Joe Herring, CEO of Covance, said at a Citi conference last week, “We are clearly market leader in lab portion of that” growth. Investments in IT infrastructure and driving new orders have delivered for Covance, he added.
“IT projects are largely done and we’re in the implementation phase” of those projects, he added. “We generate more drug safety and efficacy data than anyone on the planet. Our efforts to mine that data…rated at the top of CROs as the preferred choice because we can meet deadlines and come in under cost. We’re the market leader in preclinical and central labs – [and our] ability to create valuable strategic relationships are what we value,” Herring said.
John Lewis, VP of public affairs at ACRO (Association of Clinical Research Organizations) added, “I think the recent earnings reports from the four public CROs - Parexel, Icon Covance and Quintiles - were very strong.”

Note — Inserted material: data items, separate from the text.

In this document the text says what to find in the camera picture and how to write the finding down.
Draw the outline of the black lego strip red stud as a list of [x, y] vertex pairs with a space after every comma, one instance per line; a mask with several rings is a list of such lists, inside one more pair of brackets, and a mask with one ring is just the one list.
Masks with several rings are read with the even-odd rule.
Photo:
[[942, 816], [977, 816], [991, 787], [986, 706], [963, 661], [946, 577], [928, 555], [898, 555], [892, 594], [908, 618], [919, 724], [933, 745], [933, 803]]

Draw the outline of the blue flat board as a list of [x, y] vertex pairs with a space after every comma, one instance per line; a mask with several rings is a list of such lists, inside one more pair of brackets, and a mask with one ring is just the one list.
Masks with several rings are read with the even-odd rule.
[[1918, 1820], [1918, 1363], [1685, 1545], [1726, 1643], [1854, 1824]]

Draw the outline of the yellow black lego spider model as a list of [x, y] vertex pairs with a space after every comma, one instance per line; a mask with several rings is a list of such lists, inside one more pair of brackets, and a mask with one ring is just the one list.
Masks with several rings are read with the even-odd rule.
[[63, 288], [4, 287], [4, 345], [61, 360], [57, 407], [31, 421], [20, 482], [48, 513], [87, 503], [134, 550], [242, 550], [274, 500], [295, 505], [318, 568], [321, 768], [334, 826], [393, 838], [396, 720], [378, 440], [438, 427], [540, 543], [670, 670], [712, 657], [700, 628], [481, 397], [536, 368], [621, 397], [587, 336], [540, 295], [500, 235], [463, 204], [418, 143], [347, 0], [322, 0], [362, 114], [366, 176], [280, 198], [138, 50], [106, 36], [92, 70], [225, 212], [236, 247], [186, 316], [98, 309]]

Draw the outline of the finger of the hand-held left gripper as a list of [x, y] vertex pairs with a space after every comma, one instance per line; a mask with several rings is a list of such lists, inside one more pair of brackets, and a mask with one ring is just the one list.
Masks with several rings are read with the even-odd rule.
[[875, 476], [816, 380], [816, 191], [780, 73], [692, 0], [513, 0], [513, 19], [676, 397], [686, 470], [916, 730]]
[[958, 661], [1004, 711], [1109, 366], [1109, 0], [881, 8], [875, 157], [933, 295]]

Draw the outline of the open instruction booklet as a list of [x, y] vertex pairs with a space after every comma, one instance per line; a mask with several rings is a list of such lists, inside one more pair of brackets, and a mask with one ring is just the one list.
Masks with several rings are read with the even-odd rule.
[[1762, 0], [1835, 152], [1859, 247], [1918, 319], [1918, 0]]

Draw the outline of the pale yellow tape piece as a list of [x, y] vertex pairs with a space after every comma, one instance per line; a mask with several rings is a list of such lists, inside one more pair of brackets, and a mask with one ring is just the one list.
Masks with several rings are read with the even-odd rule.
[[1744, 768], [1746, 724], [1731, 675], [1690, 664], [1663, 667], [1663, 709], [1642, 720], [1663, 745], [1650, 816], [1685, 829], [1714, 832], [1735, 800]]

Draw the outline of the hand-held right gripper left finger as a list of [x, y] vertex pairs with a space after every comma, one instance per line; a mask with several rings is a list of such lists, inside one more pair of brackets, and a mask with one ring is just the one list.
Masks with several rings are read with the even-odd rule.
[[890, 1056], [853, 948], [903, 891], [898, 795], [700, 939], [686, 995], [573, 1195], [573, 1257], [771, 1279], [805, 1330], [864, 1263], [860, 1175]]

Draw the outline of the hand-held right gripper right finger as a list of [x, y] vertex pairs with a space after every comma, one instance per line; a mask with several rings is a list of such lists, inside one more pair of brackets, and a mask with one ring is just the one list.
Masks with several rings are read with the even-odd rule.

As far as disruptive innovations, Herring said, “The time to drug development is unacceptable – to give an example, one client wanted more clinical work – 900 investigator sites and 24 months to enroll this trial – we’ve done the work to know which countries and patients to go to – you don’t need 900, they needed about 700 and we can do it in 18 months. And they agreed and reduced the upfront costs by $10m. Saved them time and money – to me, that’s disruptive.”
Disruptive thinking bodes well for our company and the industry, he said.
“It’s undeniable that outsourcing is here to stay” as late-stage trials are growing in the 15-20% range and even preclinical is beginning to grow as the industry shifts from insourcing to outsourcing, he added.
“The back pressure on all of this is that revenue has to be replaced for drugs that have gone generic,” he said, noting that what they’re doing is getting rid of fixed cost infrastructure. “Once they cut internal staff, what is the likelihood that they’ll add these employees back – there will be more outsourcing as more cuts to R&D increase.”
It’s interesting how the model is developing, Herring noted, adding that small biopharma companies are driving the bottom lines of many outsourcing companies. “I think there’s less risk in the biotech space than before,” he said.